6. Große Ziele in Etappen angehen: An einem Wochenende die ganze Wohnung renovieren. Ab morgen jeden Tag joggen gehen oder sich nur noch gesund ernähren. Bis zum Urlaub perfekt Spanisch sprechen. Nur extrem willensstarke Menschen können solche hochgesteckten Ziele erreichen. Alle anderen fangen gar nicht erst an, weil die bloße Vorstellung, welcher Berg vor ihnen liegt, sie dann doch erschlägt. Sie fühlen sich wie gelähmt. Oder sie geben mittendrin auf, weil sie sich übernommen haben. Der Druck, den sie selbst aufgebaut haben, wird in diesen Momenten unerträglich. So bleibt die Entfernung zwischen Wünschen und Erreichen immer gleich groß.

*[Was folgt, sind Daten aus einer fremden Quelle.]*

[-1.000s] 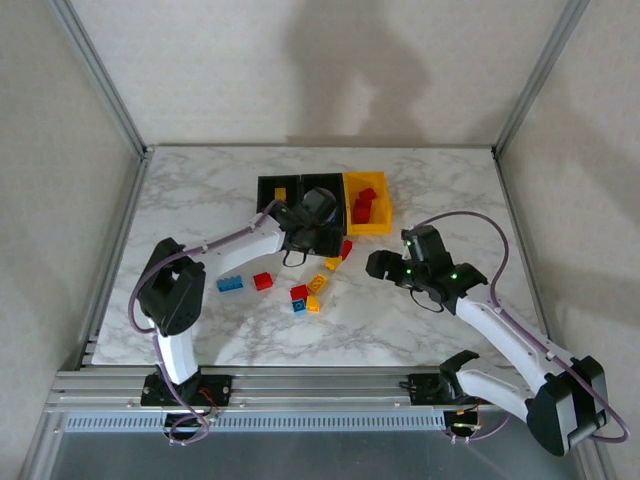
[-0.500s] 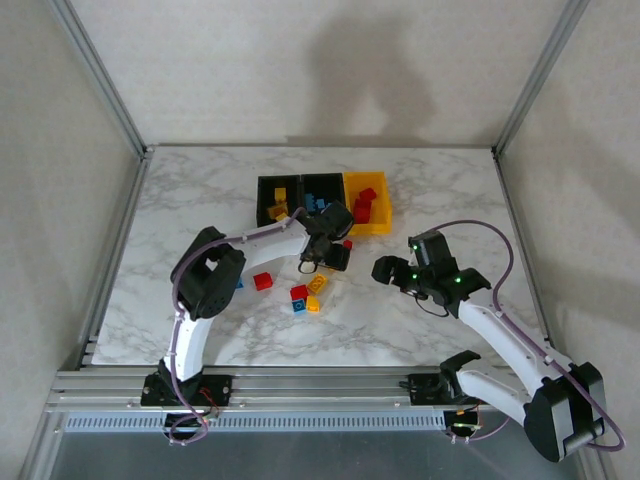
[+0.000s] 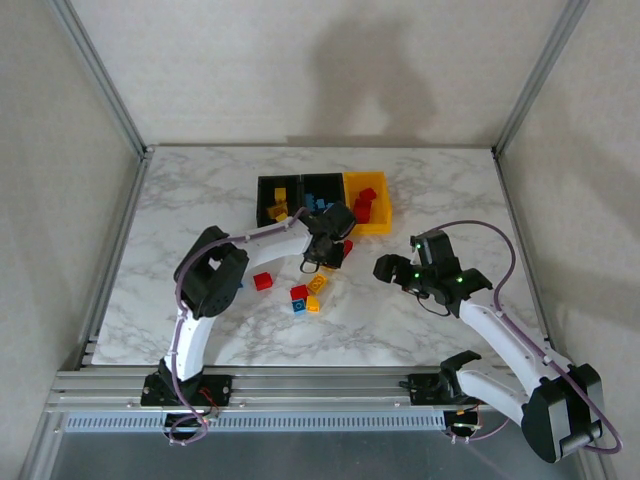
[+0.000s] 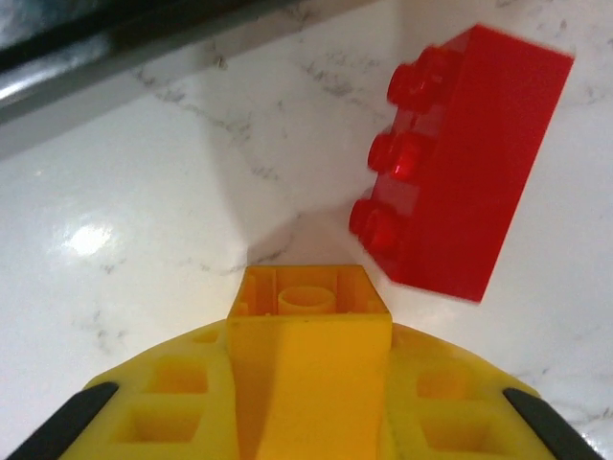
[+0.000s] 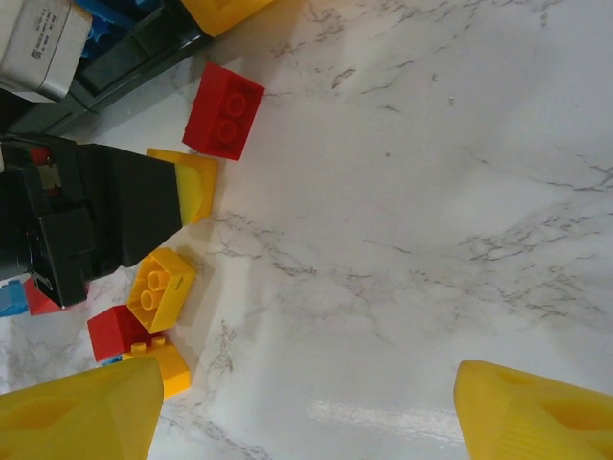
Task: Sort the legos into containers by color
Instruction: Pick up the lego from the center of the table, then place the lego in the container.
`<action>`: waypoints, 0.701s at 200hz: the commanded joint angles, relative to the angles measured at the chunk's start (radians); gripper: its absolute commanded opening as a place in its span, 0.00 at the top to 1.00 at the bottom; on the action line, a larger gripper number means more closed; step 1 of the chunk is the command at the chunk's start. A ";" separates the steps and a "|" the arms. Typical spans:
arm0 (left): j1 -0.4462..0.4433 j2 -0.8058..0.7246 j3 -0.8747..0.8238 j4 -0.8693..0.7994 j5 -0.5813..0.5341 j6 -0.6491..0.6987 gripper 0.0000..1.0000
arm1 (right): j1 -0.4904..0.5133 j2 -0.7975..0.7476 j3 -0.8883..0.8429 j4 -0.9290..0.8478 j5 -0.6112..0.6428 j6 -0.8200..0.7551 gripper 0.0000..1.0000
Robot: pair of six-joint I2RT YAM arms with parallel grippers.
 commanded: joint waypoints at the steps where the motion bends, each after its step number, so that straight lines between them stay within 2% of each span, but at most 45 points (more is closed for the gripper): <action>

Machen Sie sich klar: Auch die weiteste Reise beginnt mit dem ersten Schritt. Teilen Sie das große Ziel in kleine Teilziele auf und geben Sie sich für jedes genügend Zeit. Überlegen Sie, was Sie bis wann ohne übermäßige Anstrengung erreichen können. Belohnen Sie sich für jede bewältigte Etappe, denn das motiviert für die nächste. Und: Seien Sie nicht zu streng mit sich, wenn Sie Ihr Soll einmal nicht erfüllt haben. Hauptsache, Sie geben nicht auf, sondern machen auch nach Rückschlägen weiter.

7. Konzentration auf die eigenen Stärken: Da hat man sich monatelang auf den neuen Job gefreut und bekommt im letzten Moment doch weiche Knie: "Das kann ich doch gar nicht, die überschätzen mich." Angst vor dem Scheitern ist in Wahrheit nicht selten Angst vor dem Erfolg. Die Ursachen hierfür sind meist frühe Erfahrungen. Viele Menschen – vor allem die Frauen – haben als Kind sehr wenig Lob bekommen oder wurden für ihre Fehler streng bestraft. So ist ihnen die Unbefangenheit, einfach mal etwas Neues auszuprobieren, verloren gegangen, ihre tatsächlichen Erfolge haben sie gar nicht wahrgenommen. Statt stolz zu sein auf das, was sie können, sehen sie nur auf das, was möglicherweise schiefgehen kann, und lähmen sich damit selbst.

Kraft und Mut für Herausforderungen gewinnen Sie, wenn Sie Ihren Blickwinkel ändern. Lassen Sie Ihre vermeintlichen Mängel einfach mal außer Acht und konzentrieren Sie sich auf Ihre Stärken: Was haben Sie in Ihrem Leben schon geschafft? Schreiben Sie alles auf, vom Schulabschluss, der Führerscheinprüfung über Erfolgserlebnisse im Job bis zur Erziehung Ihrer Kinder. Bestimmt kommt eine lange Liste zusammen. Lesen Sie sie durch, als hätte eine fremde Frau sie geschrieben. Ihr würden Sie sicher eine Menge zutrauen. Gehen Sie mit genau dieser Einstellung an Ihre neue Aufgabe heran: "Ich schaffe das!"